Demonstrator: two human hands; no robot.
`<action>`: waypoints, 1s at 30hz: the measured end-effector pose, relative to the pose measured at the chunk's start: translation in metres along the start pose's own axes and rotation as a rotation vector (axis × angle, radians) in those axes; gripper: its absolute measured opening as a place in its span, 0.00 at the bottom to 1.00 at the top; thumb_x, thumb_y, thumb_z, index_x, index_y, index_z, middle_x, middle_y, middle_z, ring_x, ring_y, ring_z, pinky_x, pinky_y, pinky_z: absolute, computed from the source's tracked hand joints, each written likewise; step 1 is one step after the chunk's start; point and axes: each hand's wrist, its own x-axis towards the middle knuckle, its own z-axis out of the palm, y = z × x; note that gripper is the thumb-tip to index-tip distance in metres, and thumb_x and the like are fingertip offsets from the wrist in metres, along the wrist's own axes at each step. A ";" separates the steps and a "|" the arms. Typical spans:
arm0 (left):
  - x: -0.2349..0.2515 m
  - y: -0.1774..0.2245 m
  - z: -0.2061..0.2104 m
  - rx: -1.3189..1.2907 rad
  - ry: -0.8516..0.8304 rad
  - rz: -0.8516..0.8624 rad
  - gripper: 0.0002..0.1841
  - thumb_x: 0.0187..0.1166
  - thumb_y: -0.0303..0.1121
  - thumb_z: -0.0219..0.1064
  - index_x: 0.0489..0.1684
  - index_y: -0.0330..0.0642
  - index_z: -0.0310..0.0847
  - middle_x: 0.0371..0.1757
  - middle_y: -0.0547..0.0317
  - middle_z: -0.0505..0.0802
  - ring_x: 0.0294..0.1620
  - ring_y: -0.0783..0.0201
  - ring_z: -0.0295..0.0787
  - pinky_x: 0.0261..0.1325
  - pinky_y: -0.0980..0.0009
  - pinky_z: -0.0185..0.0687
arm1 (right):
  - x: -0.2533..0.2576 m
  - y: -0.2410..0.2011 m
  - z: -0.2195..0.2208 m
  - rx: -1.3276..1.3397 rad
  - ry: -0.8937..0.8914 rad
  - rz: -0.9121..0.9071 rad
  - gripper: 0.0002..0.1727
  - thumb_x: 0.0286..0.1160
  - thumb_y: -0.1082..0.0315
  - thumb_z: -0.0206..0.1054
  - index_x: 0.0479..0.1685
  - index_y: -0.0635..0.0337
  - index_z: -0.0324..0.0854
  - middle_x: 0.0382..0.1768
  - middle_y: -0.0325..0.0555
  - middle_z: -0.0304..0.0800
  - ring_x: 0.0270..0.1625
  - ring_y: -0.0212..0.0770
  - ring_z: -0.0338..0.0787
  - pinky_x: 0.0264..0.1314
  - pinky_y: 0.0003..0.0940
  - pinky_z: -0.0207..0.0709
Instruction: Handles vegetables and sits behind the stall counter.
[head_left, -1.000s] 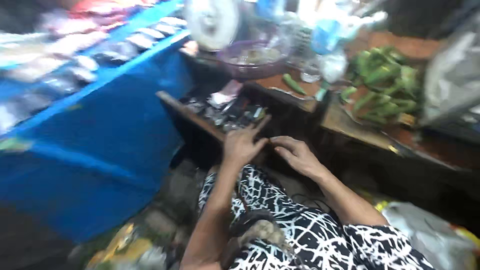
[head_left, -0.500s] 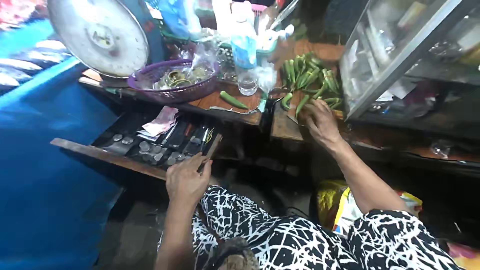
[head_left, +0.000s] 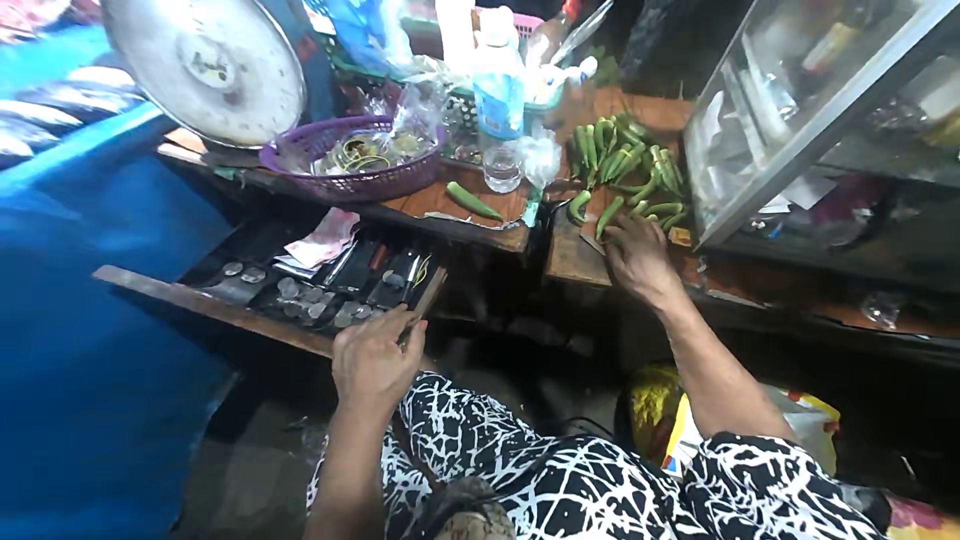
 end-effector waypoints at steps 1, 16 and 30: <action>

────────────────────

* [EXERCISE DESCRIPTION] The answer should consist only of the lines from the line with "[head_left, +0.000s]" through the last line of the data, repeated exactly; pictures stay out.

* [EXPECTED ANSWER]
[head_left, +0.000s] 
 end-effector waypoints at steps 1, 16 and 30: <action>

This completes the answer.